Transcript
A (0:00)
Ali. I'm Ali Graymond. I'm an expert in OCD recovery because for the last 19 years I've been.
B (0:05)
Helping people fully recover from OCD.
A (0:07)
If you would like to do personal coaching with me, all the information is on younhubocd.com you can sign up from there.
B (0:14)
Today I wanted to tell you about an effective delay technique for OCD recovery. So what you're gonna do is when you get an OCD thought and OCD wants you to figure it out, to solve, to go on Reddit, to go and chat GPT, to ask for reassurance, to do some sort of behavior, it could be even a physical behavior, you're going to delay a certain amount of time. Ideally, I want you delay a few days, but if that feels too hard for you, the longer you can delay the better. And you can also increase that time. So let's say for today, every time if you get new OCD thoughts, especially maybe if you're doing compulsions, right? Let's say you do a compulsion as soon as OCD tells you to do one, you're going to delay by five minutes, by one minute, if you have to, by five minutes, then, then by 10 minutes, so increasing. If you're dealing with pure O and it wants you to again go and figure it out somehow you're going to delay going and figuring it out by let's say, a day, then next time around, and you know there's going to be a next thought, two days, three days, work yourself up further and further. Because what we want to do is we want to go through the anxiety curve where the anxiety goes up, goes up, goes up, hits a peak. You feel like your knees are going to buckle if you don't do what OCD tells you to do. You sit through it because you, you're waiting for the time period, for the right time period to pass, right? Because that was the, the next level in the game, the agreed upon time period where you're not going to do compulsion or rumination, right?
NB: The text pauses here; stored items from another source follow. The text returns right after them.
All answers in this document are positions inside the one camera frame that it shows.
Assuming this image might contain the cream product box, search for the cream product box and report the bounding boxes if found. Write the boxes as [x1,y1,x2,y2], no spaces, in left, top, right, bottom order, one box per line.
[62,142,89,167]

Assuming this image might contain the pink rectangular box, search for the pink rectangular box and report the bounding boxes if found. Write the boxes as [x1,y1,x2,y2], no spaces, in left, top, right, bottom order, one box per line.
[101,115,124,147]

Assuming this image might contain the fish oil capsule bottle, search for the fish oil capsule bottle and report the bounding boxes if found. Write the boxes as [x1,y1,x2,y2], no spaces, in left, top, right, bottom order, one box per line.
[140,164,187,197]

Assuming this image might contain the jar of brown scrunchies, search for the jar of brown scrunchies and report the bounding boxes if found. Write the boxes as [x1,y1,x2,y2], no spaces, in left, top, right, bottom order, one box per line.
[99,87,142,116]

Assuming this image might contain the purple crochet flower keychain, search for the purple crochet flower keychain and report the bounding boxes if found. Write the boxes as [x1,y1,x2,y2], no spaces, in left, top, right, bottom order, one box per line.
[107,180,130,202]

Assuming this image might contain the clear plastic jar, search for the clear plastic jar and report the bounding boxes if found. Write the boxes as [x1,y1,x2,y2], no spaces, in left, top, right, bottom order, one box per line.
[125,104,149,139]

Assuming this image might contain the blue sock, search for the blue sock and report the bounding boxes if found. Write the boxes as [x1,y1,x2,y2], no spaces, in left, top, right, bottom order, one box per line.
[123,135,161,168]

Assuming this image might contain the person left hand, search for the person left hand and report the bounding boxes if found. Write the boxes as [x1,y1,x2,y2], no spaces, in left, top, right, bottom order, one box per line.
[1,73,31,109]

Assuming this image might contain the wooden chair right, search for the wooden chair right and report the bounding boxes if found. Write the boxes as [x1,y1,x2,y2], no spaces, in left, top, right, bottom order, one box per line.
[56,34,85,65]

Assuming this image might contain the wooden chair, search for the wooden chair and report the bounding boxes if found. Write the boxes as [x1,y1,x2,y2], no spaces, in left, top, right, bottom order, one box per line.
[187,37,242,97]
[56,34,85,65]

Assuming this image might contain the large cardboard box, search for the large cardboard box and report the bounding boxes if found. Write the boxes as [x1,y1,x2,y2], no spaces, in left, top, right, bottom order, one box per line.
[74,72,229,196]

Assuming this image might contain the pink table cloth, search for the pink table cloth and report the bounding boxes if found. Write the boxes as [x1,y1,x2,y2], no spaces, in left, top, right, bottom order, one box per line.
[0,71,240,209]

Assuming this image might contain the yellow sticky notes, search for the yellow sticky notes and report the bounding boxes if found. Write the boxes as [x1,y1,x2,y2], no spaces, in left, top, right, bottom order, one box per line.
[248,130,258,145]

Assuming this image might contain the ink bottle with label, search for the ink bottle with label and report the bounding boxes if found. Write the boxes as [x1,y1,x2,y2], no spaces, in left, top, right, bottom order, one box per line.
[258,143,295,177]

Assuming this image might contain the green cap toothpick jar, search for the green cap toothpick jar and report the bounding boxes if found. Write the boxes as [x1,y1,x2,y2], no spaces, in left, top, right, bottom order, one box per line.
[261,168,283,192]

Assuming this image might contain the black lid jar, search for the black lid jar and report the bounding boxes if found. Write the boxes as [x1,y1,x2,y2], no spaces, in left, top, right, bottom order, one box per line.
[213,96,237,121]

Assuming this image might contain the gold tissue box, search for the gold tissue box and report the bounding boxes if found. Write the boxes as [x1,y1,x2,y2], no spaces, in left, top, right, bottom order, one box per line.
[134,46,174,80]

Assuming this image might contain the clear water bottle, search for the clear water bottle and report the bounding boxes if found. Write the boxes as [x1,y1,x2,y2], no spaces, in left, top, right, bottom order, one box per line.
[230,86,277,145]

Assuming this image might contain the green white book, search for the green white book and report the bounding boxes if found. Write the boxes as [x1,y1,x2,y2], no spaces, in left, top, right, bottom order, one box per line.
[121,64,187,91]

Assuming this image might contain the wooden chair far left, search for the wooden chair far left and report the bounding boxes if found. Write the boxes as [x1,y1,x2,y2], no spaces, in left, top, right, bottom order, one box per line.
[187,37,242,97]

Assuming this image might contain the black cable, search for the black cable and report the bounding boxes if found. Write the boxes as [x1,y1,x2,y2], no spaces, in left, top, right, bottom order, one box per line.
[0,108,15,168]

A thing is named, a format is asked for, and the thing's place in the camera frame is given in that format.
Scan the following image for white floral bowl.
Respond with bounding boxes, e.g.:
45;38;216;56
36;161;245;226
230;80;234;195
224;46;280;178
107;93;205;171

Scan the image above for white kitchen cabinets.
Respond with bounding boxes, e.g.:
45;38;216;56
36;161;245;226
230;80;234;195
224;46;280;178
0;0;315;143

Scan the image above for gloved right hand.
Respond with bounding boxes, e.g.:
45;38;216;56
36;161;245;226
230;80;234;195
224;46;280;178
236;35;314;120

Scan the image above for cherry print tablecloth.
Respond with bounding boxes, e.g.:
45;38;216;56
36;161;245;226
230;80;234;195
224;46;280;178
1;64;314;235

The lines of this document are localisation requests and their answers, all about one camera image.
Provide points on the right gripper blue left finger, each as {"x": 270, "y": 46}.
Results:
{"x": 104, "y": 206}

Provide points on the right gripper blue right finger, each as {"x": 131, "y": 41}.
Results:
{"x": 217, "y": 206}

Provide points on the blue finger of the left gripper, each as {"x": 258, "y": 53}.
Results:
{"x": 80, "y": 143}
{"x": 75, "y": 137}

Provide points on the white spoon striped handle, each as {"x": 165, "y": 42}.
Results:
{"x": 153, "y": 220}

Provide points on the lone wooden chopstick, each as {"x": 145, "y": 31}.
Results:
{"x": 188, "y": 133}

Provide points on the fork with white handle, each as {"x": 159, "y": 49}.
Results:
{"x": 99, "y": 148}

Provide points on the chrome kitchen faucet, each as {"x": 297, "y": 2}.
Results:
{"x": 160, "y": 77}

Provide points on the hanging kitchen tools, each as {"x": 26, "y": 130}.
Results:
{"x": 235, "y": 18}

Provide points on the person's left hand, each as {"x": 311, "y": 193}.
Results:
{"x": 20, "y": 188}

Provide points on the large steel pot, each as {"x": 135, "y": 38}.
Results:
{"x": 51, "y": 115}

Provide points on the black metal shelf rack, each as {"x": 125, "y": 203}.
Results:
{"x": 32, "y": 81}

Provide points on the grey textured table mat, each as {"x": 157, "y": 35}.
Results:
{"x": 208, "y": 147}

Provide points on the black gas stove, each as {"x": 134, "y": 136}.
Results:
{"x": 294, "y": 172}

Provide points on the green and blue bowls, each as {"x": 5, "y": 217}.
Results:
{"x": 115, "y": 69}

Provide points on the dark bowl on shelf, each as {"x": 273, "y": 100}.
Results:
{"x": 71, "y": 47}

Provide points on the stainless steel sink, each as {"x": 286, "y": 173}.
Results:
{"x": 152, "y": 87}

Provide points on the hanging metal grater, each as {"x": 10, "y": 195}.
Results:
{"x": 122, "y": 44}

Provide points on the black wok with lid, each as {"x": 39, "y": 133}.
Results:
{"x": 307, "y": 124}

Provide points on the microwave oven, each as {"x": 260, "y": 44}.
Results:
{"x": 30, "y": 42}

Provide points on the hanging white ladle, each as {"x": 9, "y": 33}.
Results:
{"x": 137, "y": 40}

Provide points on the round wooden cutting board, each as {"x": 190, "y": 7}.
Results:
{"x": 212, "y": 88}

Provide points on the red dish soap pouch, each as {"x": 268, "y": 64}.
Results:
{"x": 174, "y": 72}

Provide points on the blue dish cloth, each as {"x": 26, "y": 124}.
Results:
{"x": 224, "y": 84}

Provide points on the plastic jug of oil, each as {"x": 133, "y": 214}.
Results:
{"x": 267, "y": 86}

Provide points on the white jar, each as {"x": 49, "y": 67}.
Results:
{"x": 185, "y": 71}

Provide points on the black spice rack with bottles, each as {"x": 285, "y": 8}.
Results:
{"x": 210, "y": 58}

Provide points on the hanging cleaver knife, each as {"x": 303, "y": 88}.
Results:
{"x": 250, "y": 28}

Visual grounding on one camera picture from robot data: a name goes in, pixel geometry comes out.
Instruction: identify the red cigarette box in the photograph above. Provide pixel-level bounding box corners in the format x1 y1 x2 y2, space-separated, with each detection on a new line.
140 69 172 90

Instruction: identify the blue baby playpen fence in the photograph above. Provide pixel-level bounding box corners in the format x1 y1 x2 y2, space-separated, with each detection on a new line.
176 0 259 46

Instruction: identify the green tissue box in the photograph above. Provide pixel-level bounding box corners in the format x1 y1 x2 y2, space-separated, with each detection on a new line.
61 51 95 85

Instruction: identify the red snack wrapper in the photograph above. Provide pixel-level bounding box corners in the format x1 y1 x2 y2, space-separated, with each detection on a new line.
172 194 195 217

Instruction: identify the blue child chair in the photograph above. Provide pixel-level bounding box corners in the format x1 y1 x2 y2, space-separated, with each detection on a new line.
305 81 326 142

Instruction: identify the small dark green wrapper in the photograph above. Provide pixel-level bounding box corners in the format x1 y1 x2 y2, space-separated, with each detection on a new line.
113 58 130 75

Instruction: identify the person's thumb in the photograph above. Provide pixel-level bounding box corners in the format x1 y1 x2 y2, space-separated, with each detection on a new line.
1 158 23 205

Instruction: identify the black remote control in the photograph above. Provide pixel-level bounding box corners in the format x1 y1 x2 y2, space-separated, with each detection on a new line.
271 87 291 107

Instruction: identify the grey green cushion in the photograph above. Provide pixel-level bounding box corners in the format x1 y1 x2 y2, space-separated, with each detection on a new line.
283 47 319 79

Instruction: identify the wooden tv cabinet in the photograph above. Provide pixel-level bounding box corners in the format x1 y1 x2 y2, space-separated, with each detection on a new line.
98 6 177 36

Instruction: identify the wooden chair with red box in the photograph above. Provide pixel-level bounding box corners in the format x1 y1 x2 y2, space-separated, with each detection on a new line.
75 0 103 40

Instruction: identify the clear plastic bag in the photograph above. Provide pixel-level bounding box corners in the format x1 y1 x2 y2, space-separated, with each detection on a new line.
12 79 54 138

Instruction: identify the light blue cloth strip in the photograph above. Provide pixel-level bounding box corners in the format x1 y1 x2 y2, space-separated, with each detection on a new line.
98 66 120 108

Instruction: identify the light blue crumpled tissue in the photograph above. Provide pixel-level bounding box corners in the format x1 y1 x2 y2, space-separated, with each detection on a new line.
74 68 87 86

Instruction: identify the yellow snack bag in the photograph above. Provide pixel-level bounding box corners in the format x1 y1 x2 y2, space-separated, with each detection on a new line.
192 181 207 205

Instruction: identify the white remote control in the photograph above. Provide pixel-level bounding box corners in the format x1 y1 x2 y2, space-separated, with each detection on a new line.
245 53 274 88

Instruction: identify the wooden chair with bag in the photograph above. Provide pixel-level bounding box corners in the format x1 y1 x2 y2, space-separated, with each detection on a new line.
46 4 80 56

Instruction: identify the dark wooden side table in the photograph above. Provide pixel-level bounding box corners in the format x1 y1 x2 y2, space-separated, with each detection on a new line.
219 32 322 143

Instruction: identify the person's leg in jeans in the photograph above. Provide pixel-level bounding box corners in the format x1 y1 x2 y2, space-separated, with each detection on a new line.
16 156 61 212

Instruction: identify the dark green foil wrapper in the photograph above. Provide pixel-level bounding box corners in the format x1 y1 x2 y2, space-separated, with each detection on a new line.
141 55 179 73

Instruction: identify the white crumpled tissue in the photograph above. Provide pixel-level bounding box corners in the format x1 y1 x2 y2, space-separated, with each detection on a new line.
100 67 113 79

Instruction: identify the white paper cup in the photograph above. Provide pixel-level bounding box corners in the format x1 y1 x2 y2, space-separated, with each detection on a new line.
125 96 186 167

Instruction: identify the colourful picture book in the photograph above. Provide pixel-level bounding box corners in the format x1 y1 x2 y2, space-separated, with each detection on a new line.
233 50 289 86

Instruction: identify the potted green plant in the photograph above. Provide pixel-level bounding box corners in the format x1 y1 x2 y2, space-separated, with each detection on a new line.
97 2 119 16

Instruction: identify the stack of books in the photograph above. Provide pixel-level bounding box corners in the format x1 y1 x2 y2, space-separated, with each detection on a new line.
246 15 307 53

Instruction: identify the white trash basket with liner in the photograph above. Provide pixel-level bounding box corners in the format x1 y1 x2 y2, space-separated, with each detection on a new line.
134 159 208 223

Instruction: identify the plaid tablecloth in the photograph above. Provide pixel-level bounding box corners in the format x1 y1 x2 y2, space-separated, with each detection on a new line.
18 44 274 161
And then by the time that time period comes around, what, what you're going to see, especially if you've worked up to a longer time period, you're going to see that the urge to do the OCD behavior is much less. So basically, the longer you're able to delay, the less likelihood that you're going to do the behavior in the end, the compulsive behavior, such as again, seeking reassurance or doing a physical compulsion, but you need to work up to it slowly. Don't be a hero. This is not all at once, but little by little. Stretch out that time between when you get an OCD thought and when you perform the behavior that OCD wants from you.